[Stored items from a collection]
__________________________________________________

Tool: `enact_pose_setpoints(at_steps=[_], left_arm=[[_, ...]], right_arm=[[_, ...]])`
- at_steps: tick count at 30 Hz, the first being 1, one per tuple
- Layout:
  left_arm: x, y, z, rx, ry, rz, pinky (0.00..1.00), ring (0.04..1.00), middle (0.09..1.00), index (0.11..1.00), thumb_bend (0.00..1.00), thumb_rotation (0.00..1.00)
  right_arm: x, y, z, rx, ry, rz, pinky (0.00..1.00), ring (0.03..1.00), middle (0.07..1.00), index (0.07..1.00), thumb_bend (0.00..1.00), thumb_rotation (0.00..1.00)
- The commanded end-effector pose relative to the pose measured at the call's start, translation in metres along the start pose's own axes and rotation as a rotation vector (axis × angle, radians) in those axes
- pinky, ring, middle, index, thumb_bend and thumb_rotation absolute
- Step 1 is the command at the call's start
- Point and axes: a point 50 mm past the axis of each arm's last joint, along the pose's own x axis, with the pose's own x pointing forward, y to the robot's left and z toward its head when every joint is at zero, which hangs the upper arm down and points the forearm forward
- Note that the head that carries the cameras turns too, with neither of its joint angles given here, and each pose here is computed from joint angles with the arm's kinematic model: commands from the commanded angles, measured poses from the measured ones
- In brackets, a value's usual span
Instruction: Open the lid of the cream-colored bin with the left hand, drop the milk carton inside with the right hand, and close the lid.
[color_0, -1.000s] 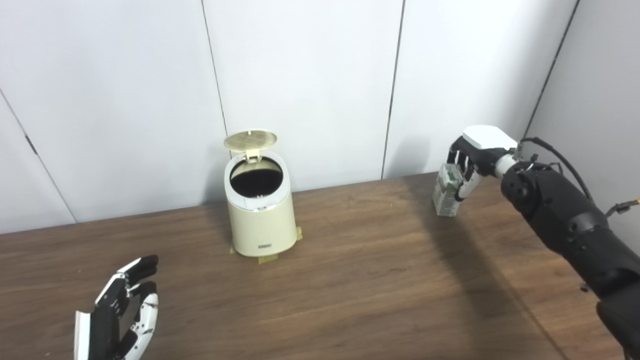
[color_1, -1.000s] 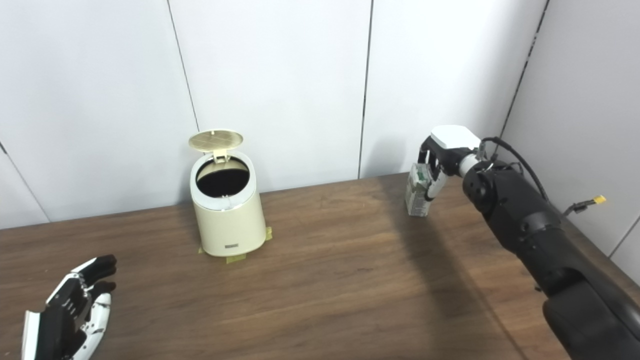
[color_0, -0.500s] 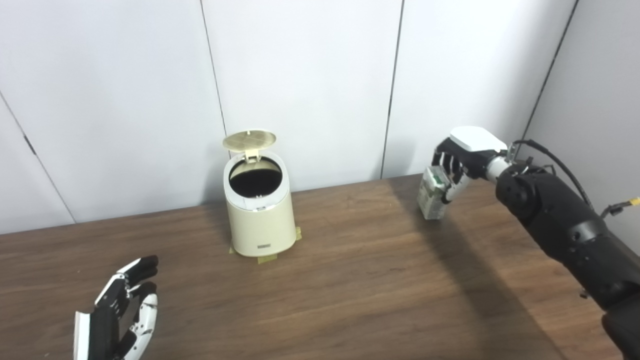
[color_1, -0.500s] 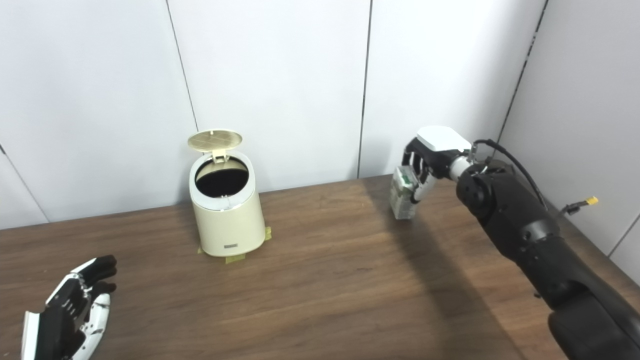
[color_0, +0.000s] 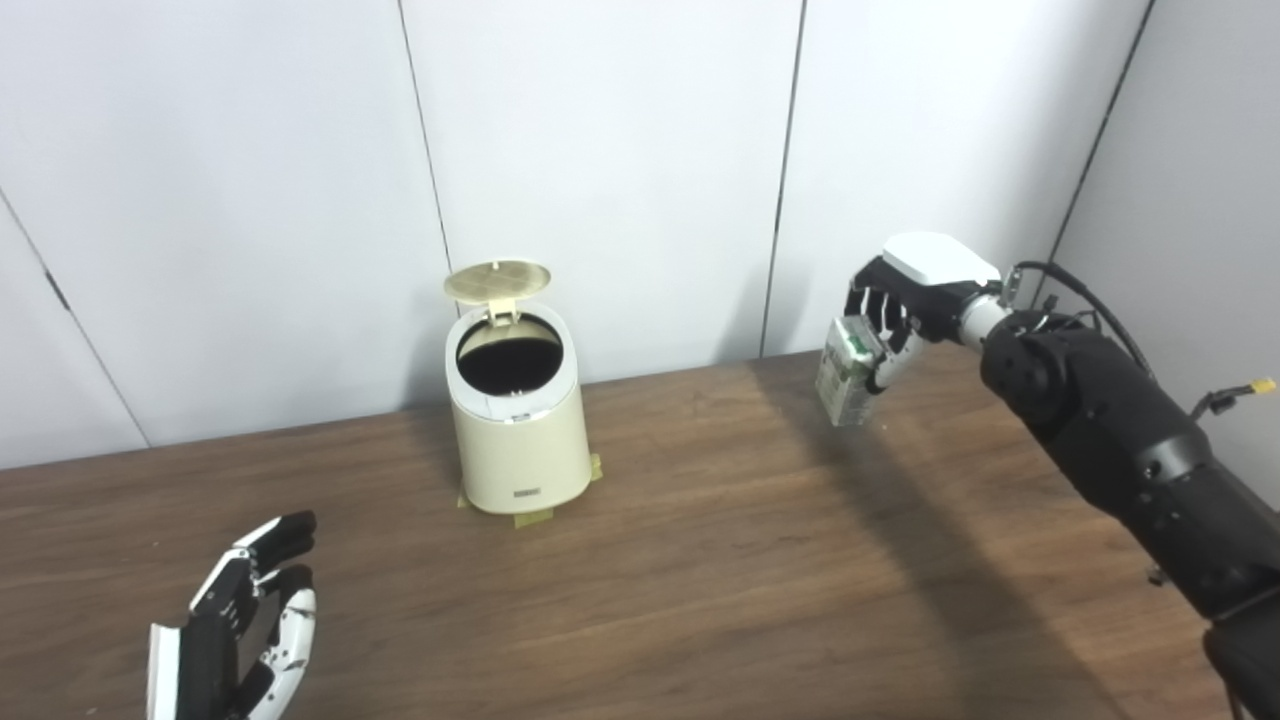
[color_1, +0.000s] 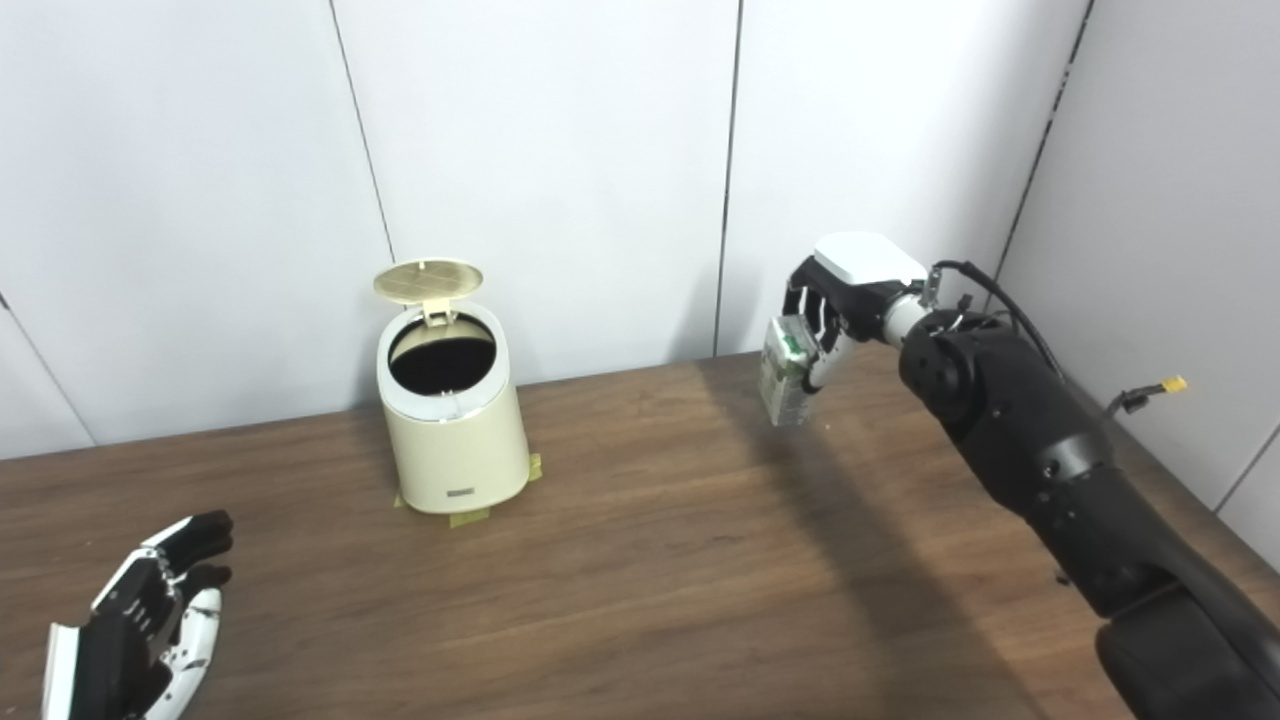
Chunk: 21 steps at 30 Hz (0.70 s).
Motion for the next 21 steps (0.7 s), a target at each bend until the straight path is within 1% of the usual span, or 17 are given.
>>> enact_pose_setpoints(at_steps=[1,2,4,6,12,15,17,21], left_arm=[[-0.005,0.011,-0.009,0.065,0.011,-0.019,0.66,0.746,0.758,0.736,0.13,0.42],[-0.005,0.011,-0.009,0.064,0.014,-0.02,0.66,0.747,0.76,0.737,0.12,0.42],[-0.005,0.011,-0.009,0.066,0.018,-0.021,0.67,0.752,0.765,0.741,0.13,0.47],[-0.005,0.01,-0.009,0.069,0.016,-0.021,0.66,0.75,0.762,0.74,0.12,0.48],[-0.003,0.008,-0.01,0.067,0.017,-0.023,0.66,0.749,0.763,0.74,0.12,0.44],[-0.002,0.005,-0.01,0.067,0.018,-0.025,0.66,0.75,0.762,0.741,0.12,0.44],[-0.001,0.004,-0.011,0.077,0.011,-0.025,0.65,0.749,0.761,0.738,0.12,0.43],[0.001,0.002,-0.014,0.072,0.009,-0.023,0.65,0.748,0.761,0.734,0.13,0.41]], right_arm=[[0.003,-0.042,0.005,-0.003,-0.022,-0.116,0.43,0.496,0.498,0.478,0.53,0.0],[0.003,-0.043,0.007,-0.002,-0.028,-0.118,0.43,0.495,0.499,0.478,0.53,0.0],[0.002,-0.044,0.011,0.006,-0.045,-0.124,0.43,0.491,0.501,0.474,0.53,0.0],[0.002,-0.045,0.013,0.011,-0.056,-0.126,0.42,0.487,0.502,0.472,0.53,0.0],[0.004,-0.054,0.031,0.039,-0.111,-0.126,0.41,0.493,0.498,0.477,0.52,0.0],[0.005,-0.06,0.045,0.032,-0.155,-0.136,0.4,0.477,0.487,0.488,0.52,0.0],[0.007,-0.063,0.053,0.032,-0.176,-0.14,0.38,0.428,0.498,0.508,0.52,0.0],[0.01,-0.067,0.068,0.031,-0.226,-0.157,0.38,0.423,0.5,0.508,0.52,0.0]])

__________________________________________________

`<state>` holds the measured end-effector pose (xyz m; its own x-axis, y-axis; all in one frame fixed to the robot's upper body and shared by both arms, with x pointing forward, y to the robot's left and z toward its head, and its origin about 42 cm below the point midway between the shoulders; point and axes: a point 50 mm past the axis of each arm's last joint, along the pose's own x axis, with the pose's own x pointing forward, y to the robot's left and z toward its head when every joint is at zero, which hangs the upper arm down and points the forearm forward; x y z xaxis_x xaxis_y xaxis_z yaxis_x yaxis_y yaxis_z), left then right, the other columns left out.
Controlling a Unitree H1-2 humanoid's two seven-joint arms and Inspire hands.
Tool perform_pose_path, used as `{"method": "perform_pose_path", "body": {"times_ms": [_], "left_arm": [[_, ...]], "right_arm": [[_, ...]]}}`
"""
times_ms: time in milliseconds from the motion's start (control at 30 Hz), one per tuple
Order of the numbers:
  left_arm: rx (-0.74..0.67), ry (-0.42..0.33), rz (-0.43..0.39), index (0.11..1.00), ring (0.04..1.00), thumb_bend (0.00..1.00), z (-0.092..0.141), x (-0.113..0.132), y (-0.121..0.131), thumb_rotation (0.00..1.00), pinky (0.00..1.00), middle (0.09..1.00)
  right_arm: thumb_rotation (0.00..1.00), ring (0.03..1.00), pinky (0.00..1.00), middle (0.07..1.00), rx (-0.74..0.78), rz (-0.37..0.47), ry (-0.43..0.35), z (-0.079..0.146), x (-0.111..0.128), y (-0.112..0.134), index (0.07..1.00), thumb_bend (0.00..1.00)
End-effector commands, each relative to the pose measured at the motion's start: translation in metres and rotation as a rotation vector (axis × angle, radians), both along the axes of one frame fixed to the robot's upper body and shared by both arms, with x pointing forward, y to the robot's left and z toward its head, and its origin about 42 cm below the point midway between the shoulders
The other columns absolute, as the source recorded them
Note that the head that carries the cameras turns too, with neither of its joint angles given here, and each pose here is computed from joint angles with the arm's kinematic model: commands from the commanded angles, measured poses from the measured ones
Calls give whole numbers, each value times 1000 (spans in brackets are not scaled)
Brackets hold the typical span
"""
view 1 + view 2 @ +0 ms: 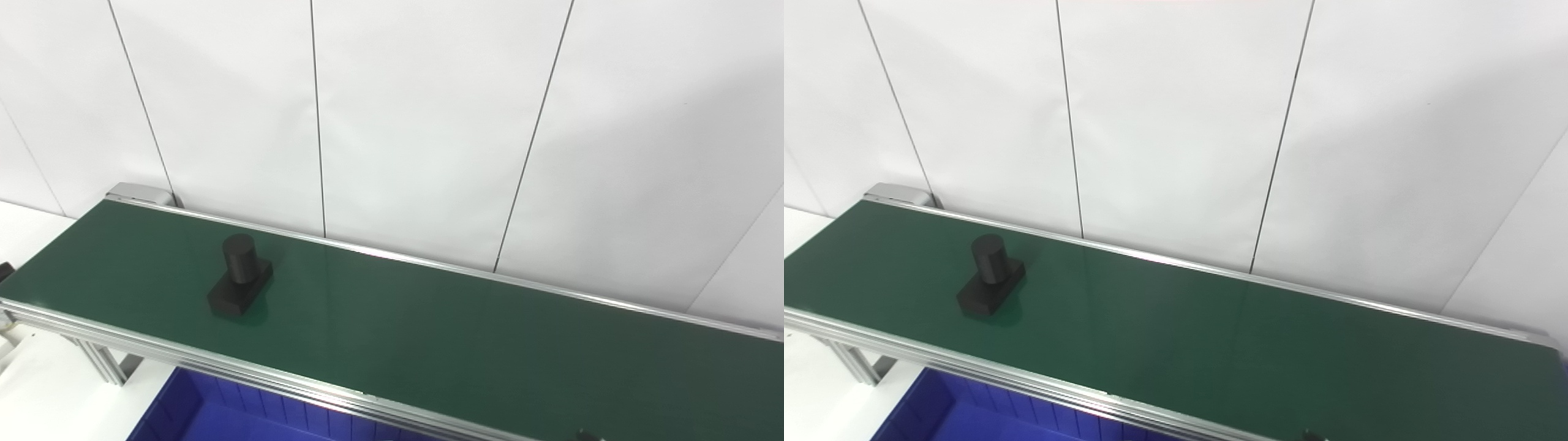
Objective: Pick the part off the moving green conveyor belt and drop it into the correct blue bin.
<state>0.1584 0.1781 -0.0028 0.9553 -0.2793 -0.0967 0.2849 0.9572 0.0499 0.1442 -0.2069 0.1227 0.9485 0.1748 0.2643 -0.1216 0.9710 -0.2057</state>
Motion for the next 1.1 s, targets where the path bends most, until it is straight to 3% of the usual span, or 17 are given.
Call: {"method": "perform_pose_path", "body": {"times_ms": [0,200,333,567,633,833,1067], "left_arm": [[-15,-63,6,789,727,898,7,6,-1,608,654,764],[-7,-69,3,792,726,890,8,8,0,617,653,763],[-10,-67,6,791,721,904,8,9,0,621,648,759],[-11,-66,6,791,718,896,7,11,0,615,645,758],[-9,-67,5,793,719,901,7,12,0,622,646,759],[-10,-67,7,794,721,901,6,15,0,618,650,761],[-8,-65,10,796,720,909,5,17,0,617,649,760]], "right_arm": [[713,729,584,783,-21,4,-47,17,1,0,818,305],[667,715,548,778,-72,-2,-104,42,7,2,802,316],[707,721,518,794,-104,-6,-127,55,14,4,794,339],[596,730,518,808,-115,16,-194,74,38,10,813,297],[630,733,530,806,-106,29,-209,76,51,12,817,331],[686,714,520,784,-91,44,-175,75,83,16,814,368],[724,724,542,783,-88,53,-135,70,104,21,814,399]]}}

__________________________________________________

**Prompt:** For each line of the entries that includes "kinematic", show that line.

**The completed task:**
- Note that the head that carries the cameras turns too, with neither of its joint angles given here, and each pose here is computed from joint angles with the arm's kinematic model: commands from the commanded angles, measured poses from the measured ones
Note that the head that carries the cameras turns too, with neither of its joint angles given here, and each pose here is computed from joint angles with the arm's kinematic model: commands from the commanded angles, measured poses from the measured ones

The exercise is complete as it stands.